What Is the Degree of Unsaturation?
The degree of unsaturation (DoU), also called the index of hydrogen deficiency (IHD), tells you how many rings and pi (double or triple) bonds are present in a molecule based only on its molecular formula. Each unit of unsaturation corresponds to one ring or one pi bond — a double bond counts as 1, a triple bond as 2, and a ring as 1. It is one of the fastest sanity checks in organic structure elucidation.
How to Use This Calculator
Enter the number of carbon (C), hydrogen (H), nitrogen (N) and halogen (X = F, Cl, Br, I) atoms in the molecule. Oxygen, sulfur and other divalent atoms do not change the count, so you can simply ignore them. Press calculate to get the total number of rings plus pi bonds.
The Formula Explained
The general formula is:
$$\text{DoU} = \dfrac{2C + 2 + N - H - X}{2}$$
Monovalent halogens behave like extra hydrogens, so they are subtracted. Trivalent nitrogen adds one extra hydrogen-equivalent capacity, so it is added. Divalent oxygen and sulfur do not affect the saturation, so they are excluded entirely.
Worked Example
Benzene, C6H6: $$\text{DoU} = \frac{2\times 6 + 2 + 0 - 6 - 0}{2} = \frac{12 + 2 - 6}{2} = \frac{8}{2} = 4$$ This matches benzene's three double bonds plus one ring = 4 degrees of unsaturation.
FAQ
What does a result of 0 mean? A DoU of 0 means the molecule is fully saturated — no rings and no multiple bonds (e.g. an alkane like hexane).

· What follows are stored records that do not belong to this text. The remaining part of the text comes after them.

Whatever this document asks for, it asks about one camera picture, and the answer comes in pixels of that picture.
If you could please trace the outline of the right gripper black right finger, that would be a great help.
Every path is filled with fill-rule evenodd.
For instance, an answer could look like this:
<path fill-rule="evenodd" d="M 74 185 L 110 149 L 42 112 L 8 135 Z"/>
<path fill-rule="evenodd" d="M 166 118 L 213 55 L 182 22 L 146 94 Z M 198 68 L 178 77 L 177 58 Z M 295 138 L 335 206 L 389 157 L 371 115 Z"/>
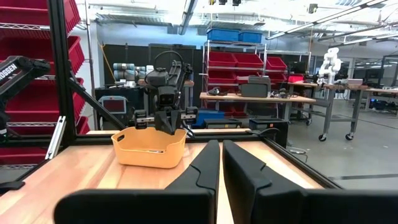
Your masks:
<path fill-rule="evenodd" d="M 223 171 L 235 224 L 398 224 L 398 191 L 305 189 L 230 140 Z"/>

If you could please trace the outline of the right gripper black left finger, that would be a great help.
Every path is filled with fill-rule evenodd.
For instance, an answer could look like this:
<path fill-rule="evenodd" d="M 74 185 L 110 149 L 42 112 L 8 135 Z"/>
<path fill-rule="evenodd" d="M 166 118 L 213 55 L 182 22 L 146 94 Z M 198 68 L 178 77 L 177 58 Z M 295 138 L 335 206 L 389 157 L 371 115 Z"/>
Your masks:
<path fill-rule="evenodd" d="M 55 224 L 215 224 L 220 145 L 211 140 L 165 189 L 87 189 L 60 199 Z"/>

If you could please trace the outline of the flat black box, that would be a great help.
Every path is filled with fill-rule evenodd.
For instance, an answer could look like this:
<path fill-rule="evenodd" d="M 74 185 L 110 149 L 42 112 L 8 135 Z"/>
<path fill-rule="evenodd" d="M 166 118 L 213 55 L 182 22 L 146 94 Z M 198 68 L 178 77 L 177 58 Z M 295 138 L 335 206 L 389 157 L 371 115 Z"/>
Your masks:
<path fill-rule="evenodd" d="M 236 129 L 242 127 L 242 122 L 237 119 L 205 119 L 207 129 Z"/>

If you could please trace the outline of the yellow plastic bin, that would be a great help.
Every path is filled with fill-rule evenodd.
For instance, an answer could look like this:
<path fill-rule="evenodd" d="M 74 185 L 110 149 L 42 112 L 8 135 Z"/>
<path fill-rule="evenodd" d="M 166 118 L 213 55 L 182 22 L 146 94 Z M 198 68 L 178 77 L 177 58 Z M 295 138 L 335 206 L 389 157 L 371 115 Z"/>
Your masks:
<path fill-rule="evenodd" d="M 111 139 L 120 164 L 171 169 L 182 159 L 186 136 L 187 132 L 184 129 L 177 129 L 174 135 L 169 135 L 155 128 L 132 127 L 112 135 Z"/>

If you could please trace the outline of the grey device red screen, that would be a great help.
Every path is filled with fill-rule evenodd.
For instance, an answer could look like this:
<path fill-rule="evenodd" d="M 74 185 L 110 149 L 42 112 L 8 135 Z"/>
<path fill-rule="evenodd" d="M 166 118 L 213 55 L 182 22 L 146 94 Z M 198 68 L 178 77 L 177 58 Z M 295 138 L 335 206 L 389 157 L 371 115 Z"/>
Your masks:
<path fill-rule="evenodd" d="M 127 99 L 123 96 L 102 96 L 98 101 L 111 114 L 127 113 Z"/>

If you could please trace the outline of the shelf rack red bins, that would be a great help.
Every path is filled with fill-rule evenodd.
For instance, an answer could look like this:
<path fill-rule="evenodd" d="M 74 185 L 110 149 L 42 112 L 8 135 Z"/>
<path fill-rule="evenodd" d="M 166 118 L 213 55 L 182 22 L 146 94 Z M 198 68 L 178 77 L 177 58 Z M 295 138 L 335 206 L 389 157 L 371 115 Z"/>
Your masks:
<path fill-rule="evenodd" d="M 276 51 L 254 42 L 207 40 L 203 44 L 202 90 L 219 87 L 227 93 L 238 93 L 250 75 L 269 77 L 271 86 L 287 80 L 287 66 Z"/>

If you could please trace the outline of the grey-blue rolls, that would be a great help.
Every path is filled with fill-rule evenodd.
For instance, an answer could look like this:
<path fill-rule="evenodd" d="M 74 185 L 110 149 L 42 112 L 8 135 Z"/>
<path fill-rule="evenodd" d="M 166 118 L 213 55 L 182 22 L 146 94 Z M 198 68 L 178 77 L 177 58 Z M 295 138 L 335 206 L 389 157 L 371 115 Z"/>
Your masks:
<path fill-rule="evenodd" d="M 113 75 L 116 81 L 138 81 L 144 78 L 146 74 L 146 67 L 139 67 L 133 63 L 114 63 Z"/>

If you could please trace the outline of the dark room divider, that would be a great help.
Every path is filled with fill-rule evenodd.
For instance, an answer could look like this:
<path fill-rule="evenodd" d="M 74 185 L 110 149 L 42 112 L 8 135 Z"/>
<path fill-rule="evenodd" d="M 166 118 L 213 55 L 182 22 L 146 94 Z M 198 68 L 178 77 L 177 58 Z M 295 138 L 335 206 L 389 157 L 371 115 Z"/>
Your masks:
<path fill-rule="evenodd" d="M 202 72 L 202 49 L 197 49 L 195 45 L 182 44 L 149 44 L 148 46 L 138 45 L 105 45 L 103 47 L 103 70 L 105 84 L 113 83 L 111 70 L 114 63 L 134 63 L 138 66 L 151 65 L 155 57 L 164 51 L 174 50 L 178 52 L 185 63 L 193 67 L 195 82 L 193 93 L 201 91 L 202 80 L 199 73 Z"/>

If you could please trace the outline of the red plastic storage bin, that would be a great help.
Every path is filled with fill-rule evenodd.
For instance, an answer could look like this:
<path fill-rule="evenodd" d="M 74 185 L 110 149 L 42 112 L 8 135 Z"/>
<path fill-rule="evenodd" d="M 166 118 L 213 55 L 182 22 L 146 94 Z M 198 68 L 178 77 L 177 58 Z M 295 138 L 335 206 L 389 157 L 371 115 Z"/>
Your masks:
<path fill-rule="evenodd" d="M 79 71 L 85 56 L 80 45 L 79 36 L 69 36 L 68 54 L 71 68 L 74 73 Z M 52 43 L 50 39 L 22 39 L 7 37 L 0 40 L 0 62 L 9 56 L 25 56 L 29 58 L 43 59 L 50 63 L 49 75 L 55 75 Z"/>
<path fill-rule="evenodd" d="M 41 147 L 0 147 L 0 165 L 38 164 L 46 152 Z"/>
<path fill-rule="evenodd" d="M 69 32 L 81 19 L 75 0 L 63 0 L 63 5 Z M 49 26 L 47 0 L 0 0 L 0 22 Z"/>
<path fill-rule="evenodd" d="M 21 137 L 22 135 L 50 135 L 55 131 L 59 121 L 64 123 L 66 119 L 60 116 L 57 121 L 10 121 L 7 122 L 6 132 L 0 130 L 0 138 Z M 90 131 L 88 117 L 81 116 L 75 127 L 77 134 L 86 134 Z"/>
<path fill-rule="evenodd" d="M 55 80 L 34 80 L 6 104 L 10 122 L 56 122 L 60 116 Z"/>

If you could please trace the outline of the blue plastic bin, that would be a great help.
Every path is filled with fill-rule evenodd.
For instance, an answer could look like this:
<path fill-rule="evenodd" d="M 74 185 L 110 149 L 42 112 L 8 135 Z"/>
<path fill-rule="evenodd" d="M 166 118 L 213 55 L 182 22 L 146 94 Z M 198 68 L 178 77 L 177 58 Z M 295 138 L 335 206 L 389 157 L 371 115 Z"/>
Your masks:
<path fill-rule="evenodd" d="M 238 40 L 240 42 L 256 43 L 260 44 L 262 42 L 262 34 L 258 32 L 240 32 L 238 35 Z"/>
<path fill-rule="evenodd" d="M 219 40 L 219 41 L 238 41 L 239 31 L 229 29 L 210 29 L 207 31 L 208 40 Z"/>

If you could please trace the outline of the short ceiling light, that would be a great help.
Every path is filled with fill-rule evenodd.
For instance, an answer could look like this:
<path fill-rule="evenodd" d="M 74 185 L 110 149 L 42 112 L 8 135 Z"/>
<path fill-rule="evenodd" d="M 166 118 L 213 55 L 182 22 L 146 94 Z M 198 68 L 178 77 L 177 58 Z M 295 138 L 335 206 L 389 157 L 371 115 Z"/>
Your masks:
<path fill-rule="evenodd" d="M 198 0 L 186 0 L 184 5 L 184 10 L 182 13 L 182 21 L 178 28 L 178 34 L 184 35 L 189 26 L 190 20 L 193 16 L 194 10 L 197 6 Z"/>

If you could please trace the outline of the workbench with casters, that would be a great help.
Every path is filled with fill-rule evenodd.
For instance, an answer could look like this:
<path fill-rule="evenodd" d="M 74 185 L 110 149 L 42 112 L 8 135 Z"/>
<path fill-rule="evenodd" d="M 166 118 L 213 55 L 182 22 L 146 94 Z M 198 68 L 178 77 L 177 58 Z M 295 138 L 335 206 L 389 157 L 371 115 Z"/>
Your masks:
<path fill-rule="evenodd" d="M 354 139 L 354 134 L 356 132 L 356 128 L 358 125 L 358 120 L 359 120 L 359 111 L 361 107 L 361 100 L 363 97 L 363 92 L 368 89 L 368 86 L 366 85 L 354 85 L 354 84 L 315 84 L 315 83 L 304 83 L 304 82 L 296 82 L 296 83 L 288 83 L 288 94 L 293 97 L 294 95 L 294 88 L 296 86 L 300 86 L 301 88 L 310 88 L 311 89 L 311 94 L 310 94 L 310 100 L 312 101 L 301 101 L 303 104 L 309 104 L 310 107 L 309 109 L 303 109 L 303 108 L 295 108 L 293 107 L 292 103 L 287 103 L 285 105 L 285 110 L 284 110 L 284 119 L 289 121 L 290 120 L 290 115 L 292 113 L 292 110 L 297 110 L 301 111 L 304 113 L 308 114 L 308 119 L 307 123 L 311 124 L 312 123 L 312 115 L 315 116 L 320 116 L 324 118 L 324 124 L 323 124 L 323 132 L 321 135 L 319 135 L 318 140 L 323 142 L 327 139 L 330 124 L 331 123 L 337 123 L 337 122 L 346 122 L 350 123 L 351 129 L 348 134 L 345 135 L 346 140 L 351 141 Z M 315 98 L 315 91 L 321 89 L 326 91 L 326 96 L 324 99 L 318 99 Z M 351 91 L 356 91 L 357 94 L 355 96 L 354 100 L 354 108 L 353 112 L 350 118 L 340 118 L 340 117 L 334 117 L 332 115 L 333 112 L 333 104 L 335 100 L 335 93 L 336 90 L 348 90 L 349 92 Z"/>

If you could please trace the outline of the angled long ceiling light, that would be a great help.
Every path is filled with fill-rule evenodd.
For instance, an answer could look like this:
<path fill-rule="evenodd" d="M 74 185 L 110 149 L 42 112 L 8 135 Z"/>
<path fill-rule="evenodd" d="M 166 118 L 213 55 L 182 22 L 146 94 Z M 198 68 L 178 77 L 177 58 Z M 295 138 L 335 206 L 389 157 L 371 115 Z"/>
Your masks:
<path fill-rule="evenodd" d="M 328 22 L 328 21 L 332 21 L 332 20 L 337 19 L 339 17 L 346 16 L 346 15 L 352 14 L 354 12 L 358 12 L 360 10 L 363 10 L 363 9 L 366 9 L 366 8 L 381 4 L 381 3 L 386 2 L 386 1 L 388 1 L 388 0 L 370 0 L 368 2 L 360 4 L 358 6 L 351 7 L 349 9 L 345 9 L 345 10 L 343 10 L 341 12 L 336 13 L 336 14 L 332 14 L 332 15 L 323 17 L 321 19 L 306 23 L 304 25 L 297 26 L 297 27 L 295 27 L 293 29 L 289 29 L 289 30 L 285 30 L 285 31 L 282 31 L 282 32 L 278 32 L 278 33 L 276 33 L 274 35 L 271 35 L 271 36 L 267 37 L 266 40 L 272 40 L 272 39 L 281 37 L 281 36 L 286 35 L 286 34 L 291 34 L 293 32 L 297 32 L 297 31 L 302 30 L 302 29 L 310 28 L 310 27 L 313 27 L 315 25 L 319 25 L 319 24 L 322 24 L 322 23 L 325 23 L 325 22 Z"/>

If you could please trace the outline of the chrome rack post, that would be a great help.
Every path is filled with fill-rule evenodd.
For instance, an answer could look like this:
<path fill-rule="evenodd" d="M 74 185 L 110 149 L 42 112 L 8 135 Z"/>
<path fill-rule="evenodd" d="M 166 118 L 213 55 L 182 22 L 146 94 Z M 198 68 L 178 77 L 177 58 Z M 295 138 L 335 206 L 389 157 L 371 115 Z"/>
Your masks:
<path fill-rule="evenodd" d="M 95 99 L 95 79 L 94 79 L 94 70 L 93 70 L 93 55 L 92 55 L 92 48 L 91 48 L 91 31 L 90 31 L 90 19 L 88 17 L 88 0 L 84 0 L 85 4 L 85 23 L 86 23 L 86 34 L 87 34 L 87 42 L 88 42 L 88 61 L 90 65 L 90 79 L 91 79 L 91 95 Z M 98 129 L 97 125 L 97 114 L 94 106 L 92 106 L 93 111 L 93 122 L 94 122 L 94 130 Z"/>

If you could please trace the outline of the black aluminium table frame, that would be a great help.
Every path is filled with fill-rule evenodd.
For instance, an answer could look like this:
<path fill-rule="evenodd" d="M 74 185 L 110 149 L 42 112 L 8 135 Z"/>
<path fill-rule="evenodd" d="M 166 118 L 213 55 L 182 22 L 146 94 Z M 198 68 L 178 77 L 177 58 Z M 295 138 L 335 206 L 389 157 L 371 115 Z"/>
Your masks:
<path fill-rule="evenodd" d="M 60 114 L 66 116 L 65 127 L 66 133 L 59 137 L 61 140 L 61 148 L 65 150 L 69 146 L 99 146 L 111 145 L 112 140 L 108 134 L 89 134 L 86 136 L 78 136 L 75 131 L 73 105 L 72 105 L 72 91 L 76 90 L 82 94 L 82 97 L 89 103 L 94 102 L 94 99 L 81 90 L 77 84 L 74 84 L 70 79 L 72 70 L 70 69 L 69 57 L 67 53 L 67 33 L 66 25 L 64 23 L 65 9 L 63 0 L 46 0 L 49 7 L 50 33 L 53 50 L 53 57 L 55 59 L 55 76 L 58 88 L 58 96 L 60 103 Z M 330 180 L 319 171 L 295 159 L 292 155 L 288 155 L 282 151 L 282 147 L 272 140 L 266 140 L 264 137 L 258 137 L 249 134 L 233 134 L 225 132 L 222 135 L 211 135 L 210 133 L 201 133 L 195 137 L 187 138 L 188 143 L 203 143 L 210 140 L 218 142 L 224 140 L 233 141 L 262 141 L 264 144 L 270 144 L 271 149 L 279 153 L 283 158 L 287 159 L 296 168 L 301 170 L 310 179 L 321 185 L 326 189 L 341 189 L 342 186 Z"/>

Why doesn't oxygen appear? Oxygen is divalent and inserts into a chain without changing the hydrogen count, so it has no effect on the degree of unsaturation.
Can I get a fractional result? A non-integer answer usually signals a typo in the formula or an odd-electron species; for normal neutral molecules the DoU should be a whole number.